1. This Ruling sets out the income tax consequences for shareholders of Thorn Group Limited (Thorn) who received the return of share capital of $0.26 per Thorn share (Capital Return) on 13 September 2023 (Payment Date).

2. Details of this scheme are set out in paragraphs 16 to 26 of this Ruling.

3. All legislative references in this Ruling are to the Income Tax Assessment Act 1997, unless otherwise indicated.

Who this Ruling applies to

4. This Ruling applies to you if you:

received the Capital Return payment on the Payment Date, and
held your Thorn shares on capital account - that is, you did not hold your Thorn shares as revenue assets (as defined in section 977-50) or as trading stock (as defined in subsection 995-1(1)).

5. This Ruling does not apply to anyone who is subject to the taxation of financial arrangements rules in Division 230 in relation to the scheme outlined in paragraphs 16 to 26 of this Ruling.

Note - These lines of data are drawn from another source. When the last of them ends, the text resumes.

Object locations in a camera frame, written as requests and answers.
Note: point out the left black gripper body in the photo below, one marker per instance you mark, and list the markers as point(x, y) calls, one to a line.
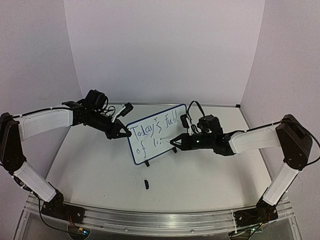
point(94, 123)

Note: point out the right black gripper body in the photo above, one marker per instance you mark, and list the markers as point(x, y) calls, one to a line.
point(186, 141)

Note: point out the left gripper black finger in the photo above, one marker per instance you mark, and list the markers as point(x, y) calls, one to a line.
point(112, 136)
point(122, 128)

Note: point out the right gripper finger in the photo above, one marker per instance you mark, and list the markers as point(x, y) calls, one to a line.
point(179, 140)
point(177, 144)

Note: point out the blue framed whiteboard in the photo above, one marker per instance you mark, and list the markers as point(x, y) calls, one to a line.
point(145, 142)

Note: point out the dark blue marker cap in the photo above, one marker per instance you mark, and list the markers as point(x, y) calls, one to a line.
point(147, 186)

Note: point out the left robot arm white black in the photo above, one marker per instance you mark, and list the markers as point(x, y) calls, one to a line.
point(14, 129)

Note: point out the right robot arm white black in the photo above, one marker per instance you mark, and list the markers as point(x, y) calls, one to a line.
point(288, 134)

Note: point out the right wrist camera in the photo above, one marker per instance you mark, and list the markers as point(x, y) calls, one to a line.
point(187, 124)

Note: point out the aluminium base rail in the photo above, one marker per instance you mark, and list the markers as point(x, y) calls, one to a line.
point(168, 224)

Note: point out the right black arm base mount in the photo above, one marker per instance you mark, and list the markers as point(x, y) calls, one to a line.
point(262, 213)

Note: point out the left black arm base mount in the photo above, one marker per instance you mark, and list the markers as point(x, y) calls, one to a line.
point(56, 208)

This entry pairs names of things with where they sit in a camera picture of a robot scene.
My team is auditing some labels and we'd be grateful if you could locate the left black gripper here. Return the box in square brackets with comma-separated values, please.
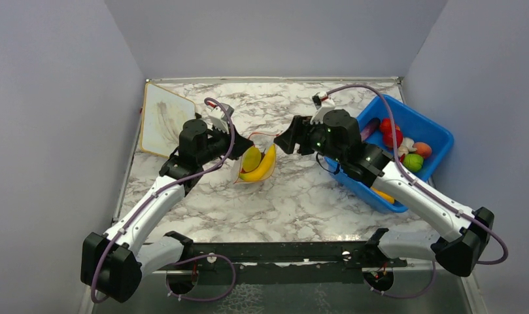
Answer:
[197, 121, 254, 166]

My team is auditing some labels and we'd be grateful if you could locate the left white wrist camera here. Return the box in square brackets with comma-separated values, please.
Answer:
[209, 103, 235, 134]

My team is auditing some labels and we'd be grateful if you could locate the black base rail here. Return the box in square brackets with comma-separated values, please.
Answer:
[158, 229, 407, 286]

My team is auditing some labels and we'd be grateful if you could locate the orange toy bell pepper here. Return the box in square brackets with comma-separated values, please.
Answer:
[371, 187, 396, 205]

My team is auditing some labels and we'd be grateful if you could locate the red toy apple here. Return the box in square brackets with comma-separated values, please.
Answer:
[382, 130, 404, 149]

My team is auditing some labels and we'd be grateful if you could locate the white board yellow rim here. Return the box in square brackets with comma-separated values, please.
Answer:
[139, 82, 196, 157]

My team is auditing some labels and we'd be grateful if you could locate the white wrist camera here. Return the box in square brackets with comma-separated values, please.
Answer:
[310, 92, 336, 124]
[209, 103, 235, 134]

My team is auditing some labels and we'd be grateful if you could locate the clear orange zip bag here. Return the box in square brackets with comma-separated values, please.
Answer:
[231, 131, 279, 184]

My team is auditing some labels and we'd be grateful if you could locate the white toy garlic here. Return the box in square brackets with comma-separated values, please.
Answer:
[397, 137, 415, 157]

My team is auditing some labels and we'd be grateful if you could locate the green toy lime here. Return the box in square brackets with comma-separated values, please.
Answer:
[402, 153, 424, 173]

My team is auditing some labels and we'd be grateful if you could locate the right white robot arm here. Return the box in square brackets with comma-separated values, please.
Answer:
[274, 109, 494, 277]

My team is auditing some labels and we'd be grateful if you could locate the yellow toy star fruit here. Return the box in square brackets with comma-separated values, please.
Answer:
[241, 146, 262, 173]

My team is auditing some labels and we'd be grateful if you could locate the blue plastic bin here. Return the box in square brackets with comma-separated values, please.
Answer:
[324, 94, 455, 215]

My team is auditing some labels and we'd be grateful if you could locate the purple toy eggplant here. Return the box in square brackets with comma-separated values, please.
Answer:
[360, 118, 381, 141]

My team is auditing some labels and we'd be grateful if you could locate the yellow toy banana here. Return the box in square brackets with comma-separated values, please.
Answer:
[239, 145, 277, 182]

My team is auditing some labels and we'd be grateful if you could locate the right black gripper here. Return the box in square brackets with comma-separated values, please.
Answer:
[275, 114, 346, 164]

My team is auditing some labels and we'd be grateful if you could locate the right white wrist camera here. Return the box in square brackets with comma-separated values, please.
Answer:
[310, 92, 336, 124]

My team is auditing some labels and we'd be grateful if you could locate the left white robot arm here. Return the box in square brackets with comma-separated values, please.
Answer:
[80, 119, 254, 304]

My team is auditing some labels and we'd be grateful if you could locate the orange toy peach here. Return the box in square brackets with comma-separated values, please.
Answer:
[413, 142, 433, 159]

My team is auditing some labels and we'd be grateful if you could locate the red toy tomato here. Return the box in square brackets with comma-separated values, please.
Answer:
[379, 118, 392, 134]

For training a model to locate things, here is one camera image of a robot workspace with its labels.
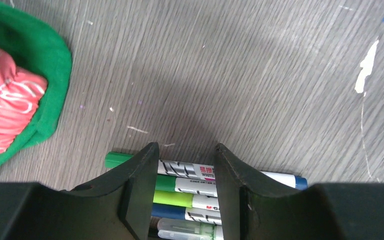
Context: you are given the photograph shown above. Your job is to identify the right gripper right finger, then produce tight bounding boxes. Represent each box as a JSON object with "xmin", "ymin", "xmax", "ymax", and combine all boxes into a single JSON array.
[{"xmin": 214, "ymin": 143, "xmax": 384, "ymax": 240}]

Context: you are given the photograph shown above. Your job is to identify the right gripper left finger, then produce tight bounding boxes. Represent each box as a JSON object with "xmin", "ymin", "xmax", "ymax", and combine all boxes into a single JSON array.
[{"xmin": 0, "ymin": 142, "xmax": 160, "ymax": 240}]

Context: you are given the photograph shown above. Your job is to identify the green garment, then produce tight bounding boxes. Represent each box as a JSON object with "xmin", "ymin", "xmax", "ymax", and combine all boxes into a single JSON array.
[{"xmin": 0, "ymin": 2, "xmax": 72, "ymax": 166}]

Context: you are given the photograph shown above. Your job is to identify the lime cap marker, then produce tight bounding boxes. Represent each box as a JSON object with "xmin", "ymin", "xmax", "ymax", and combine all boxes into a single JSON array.
[{"xmin": 153, "ymin": 190, "xmax": 220, "ymax": 212}]

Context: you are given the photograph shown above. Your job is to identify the blue cap marker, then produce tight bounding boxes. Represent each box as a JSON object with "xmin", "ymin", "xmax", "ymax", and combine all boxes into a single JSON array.
[{"xmin": 151, "ymin": 203, "xmax": 222, "ymax": 226}]

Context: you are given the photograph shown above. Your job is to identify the clear cap marker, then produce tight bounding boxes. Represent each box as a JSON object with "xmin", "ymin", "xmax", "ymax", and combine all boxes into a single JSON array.
[{"xmin": 157, "ymin": 218, "xmax": 224, "ymax": 240}]

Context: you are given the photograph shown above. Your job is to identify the pink patterned jacket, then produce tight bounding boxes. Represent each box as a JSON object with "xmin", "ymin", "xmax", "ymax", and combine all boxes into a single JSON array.
[{"xmin": 0, "ymin": 49, "xmax": 48, "ymax": 154}]

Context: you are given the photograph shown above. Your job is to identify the green clip cap marker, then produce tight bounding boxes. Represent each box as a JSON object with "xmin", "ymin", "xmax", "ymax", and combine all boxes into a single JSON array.
[{"xmin": 104, "ymin": 152, "xmax": 308, "ymax": 190}]

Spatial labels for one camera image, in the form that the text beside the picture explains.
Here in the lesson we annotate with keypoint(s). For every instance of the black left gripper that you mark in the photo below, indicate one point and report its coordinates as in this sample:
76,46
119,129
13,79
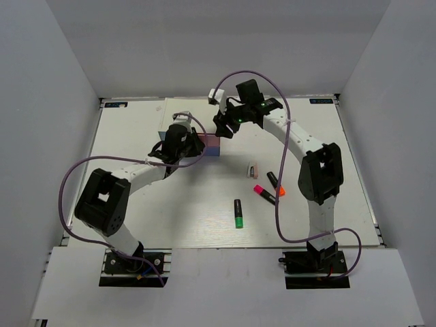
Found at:
198,145

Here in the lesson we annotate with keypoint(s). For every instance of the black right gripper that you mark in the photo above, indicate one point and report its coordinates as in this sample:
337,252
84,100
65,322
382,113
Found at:
222,120

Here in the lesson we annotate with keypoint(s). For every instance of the pink drawer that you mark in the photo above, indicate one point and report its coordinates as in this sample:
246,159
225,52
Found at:
210,140

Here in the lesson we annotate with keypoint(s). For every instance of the light blue drawer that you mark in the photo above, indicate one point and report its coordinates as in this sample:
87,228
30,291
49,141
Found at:
162,135

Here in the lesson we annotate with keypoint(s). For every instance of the orange highlighter black body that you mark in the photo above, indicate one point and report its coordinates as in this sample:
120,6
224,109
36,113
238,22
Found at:
274,182

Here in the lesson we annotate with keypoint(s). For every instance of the green highlighter black body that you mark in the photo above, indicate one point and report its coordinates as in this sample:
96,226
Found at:
238,214

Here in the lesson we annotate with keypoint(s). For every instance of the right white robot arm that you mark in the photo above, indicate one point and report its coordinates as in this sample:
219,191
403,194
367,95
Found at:
321,168

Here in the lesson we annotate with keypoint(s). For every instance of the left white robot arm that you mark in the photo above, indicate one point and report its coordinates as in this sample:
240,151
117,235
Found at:
102,204

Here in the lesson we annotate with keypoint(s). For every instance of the dark blue drawer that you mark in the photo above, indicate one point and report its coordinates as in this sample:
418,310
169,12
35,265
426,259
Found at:
211,151

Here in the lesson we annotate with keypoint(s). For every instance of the white drawer organizer cabinet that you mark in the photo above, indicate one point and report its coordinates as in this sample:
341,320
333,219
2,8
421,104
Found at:
199,108

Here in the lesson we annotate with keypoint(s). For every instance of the pink highlighter black body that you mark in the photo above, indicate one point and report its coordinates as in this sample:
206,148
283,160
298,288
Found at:
264,194

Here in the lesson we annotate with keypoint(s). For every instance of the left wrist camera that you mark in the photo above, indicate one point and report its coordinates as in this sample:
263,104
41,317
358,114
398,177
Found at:
183,119

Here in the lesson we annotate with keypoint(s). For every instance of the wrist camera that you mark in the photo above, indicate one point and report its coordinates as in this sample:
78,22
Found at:
217,97
183,119

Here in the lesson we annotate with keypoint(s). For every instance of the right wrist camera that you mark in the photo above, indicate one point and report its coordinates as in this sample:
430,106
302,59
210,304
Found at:
217,97

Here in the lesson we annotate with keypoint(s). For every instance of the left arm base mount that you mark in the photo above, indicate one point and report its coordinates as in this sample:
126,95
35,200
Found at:
119,272

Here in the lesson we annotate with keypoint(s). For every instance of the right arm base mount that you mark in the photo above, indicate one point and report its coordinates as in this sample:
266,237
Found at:
300,274

Note: Division 230 will not apply to individuals unless they have made an election for it to apply.

When this Ruling applies

6. This Ruling applies from 1 July 2023 to 30 June 2024.

Ruling

Return of capital is not a dividend

7. No part of the Capital Return you received from Thorn on the Payment Date is a dividend as defined in subsection 6(1) of the Income Tax Assessment Act 1936 (ITAA 1936). This is because the entire amount of the Capital Return has been debited against an amount standing to the credit of Thorn's share capital account. Therefore, no part of the Capital Return is included in your assessable income as a dividend under subsection 44(1) of the ITAA 1936.

Sections 45A, 45B and 45C do not apply

8. The Commissioner will not make a determination that section 45C of the ITAA 1936 applies to any part of the Capital Return you received on the Payment Date, under either:

subsection 45A(2) of the ITAA 1936 - because there was no streaming of capital benefits to some Thorn shareholders and dividends to other Thorn shareholders as required by subsection 45A(1) of the ITAA 1936, or
paragraph 45B(3)(b) of the ITAA 1936 - because the requirements of subsection 45B(2) of the ITAA 1936 were not satisfied.

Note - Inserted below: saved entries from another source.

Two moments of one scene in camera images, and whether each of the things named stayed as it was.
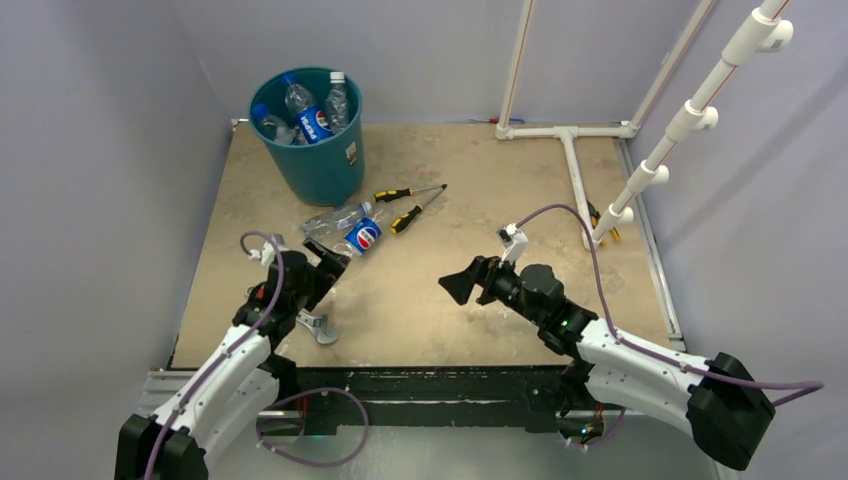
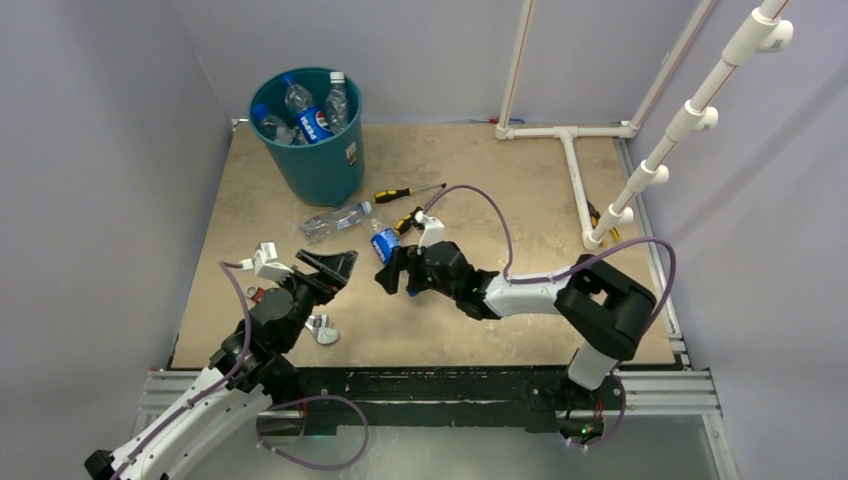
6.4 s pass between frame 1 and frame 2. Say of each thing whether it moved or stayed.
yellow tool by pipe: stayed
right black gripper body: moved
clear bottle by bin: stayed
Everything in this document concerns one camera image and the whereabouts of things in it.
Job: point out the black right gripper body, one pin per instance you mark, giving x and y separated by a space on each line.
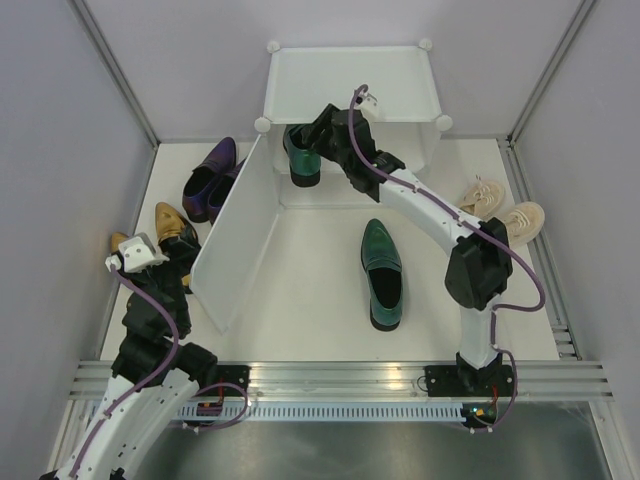
329 150

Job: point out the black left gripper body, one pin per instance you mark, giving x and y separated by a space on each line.
168 275

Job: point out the green loafer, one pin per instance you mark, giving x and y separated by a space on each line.
304 164
383 270

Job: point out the white cabinet door panel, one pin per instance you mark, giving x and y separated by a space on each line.
227 265

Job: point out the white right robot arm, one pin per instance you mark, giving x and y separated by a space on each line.
479 265

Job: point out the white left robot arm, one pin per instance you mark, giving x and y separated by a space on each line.
155 371

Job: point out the gold pointed shoe rear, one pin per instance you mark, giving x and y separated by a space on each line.
170 220

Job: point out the gold pointed shoe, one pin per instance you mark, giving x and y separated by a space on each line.
170 220
116 239

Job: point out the gold pointed shoe front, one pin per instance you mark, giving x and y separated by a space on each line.
116 239

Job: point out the white plastic shoe cabinet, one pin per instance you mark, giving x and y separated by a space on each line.
302 81

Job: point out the purple loafer right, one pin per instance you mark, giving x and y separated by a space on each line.
221 191

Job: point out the purple loafer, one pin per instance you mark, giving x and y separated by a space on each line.
220 161
221 191

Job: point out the purple loafer left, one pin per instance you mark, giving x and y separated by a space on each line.
220 161

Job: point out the beige sneaker rear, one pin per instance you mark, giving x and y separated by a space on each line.
483 198

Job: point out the beige sneaker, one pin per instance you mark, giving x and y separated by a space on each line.
523 223
483 198

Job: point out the beige sneaker front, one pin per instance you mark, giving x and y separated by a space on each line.
523 223

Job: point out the white slotted cable duct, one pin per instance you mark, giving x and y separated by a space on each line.
324 412

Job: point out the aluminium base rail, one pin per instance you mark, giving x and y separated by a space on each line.
538 381

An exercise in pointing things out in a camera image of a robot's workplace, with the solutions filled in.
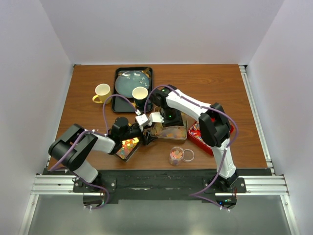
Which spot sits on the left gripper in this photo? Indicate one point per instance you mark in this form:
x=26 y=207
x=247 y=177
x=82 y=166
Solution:
x=147 y=138

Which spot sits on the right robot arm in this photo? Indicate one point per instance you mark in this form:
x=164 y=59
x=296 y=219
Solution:
x=217 y=129

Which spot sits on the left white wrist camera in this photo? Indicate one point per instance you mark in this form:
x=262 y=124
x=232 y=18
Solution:
x=142 y=120

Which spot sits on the red tin of lollipops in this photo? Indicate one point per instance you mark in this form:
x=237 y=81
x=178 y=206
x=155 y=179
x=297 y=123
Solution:
x=194 y=135

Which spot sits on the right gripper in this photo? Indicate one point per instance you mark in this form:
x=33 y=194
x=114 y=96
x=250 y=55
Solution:
x=178 y=121

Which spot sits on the black tray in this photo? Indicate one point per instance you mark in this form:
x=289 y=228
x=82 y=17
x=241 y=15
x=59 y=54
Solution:
x=120 y=105

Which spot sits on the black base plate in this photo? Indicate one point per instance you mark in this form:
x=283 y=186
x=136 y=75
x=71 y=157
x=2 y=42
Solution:
x=169 y=185

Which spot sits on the silver tin of gummies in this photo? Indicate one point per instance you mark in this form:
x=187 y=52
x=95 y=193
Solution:
x=172 y=133

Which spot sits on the gold tin of star candies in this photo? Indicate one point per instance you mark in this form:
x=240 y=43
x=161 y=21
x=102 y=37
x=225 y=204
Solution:
x=128 y=149

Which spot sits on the glass goblet jar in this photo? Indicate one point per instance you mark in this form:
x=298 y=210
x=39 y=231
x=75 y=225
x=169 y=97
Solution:
x=176 y=156

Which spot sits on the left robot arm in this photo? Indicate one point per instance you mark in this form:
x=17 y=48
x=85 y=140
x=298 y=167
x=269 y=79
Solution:
x=73 y=147

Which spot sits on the dark teal plate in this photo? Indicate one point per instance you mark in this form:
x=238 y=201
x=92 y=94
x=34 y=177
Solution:
x=127 y=81

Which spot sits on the yellow mug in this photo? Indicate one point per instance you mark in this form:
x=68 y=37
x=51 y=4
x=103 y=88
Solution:
x=102 y=93

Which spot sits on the aluminium frame rail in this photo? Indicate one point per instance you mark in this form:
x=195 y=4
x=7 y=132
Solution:
x=262 y=210

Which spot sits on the clear glass lid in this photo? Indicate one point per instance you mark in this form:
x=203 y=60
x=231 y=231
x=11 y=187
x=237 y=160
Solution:
x=188 y=155

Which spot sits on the dark green cup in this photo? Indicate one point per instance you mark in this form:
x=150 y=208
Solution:
x=139 y=95

Capital gains tax consequences

CGT event G1

9. CGT event G1 happened on the Payment Date when Thorn paid to you the Capital Return for each Thorn share you owned on 6 September 2023 (Record Date) and continued to own at the Payment Date (section 104-135).

10. You made a capital gain when CGT event G1 happened if the Capital Return you received was more than your Thorn share's cost base (subsection 104-135(3)).

11. If the Capital Return you received was not more than the cost base of your Thorn share, the cost base and reduced cost base of your Thorn share is reduced by the amount of the Capital Return (subsection 104-135(4)).

CGT event C2

12. CGT event C2 happened to your right to receive the Capital Return on the Payment Date when Thorn paid you the Capital Return in respect of each Thorn share you owned on the Record Date but ceased to own prior to the Payment Date (section 104-25).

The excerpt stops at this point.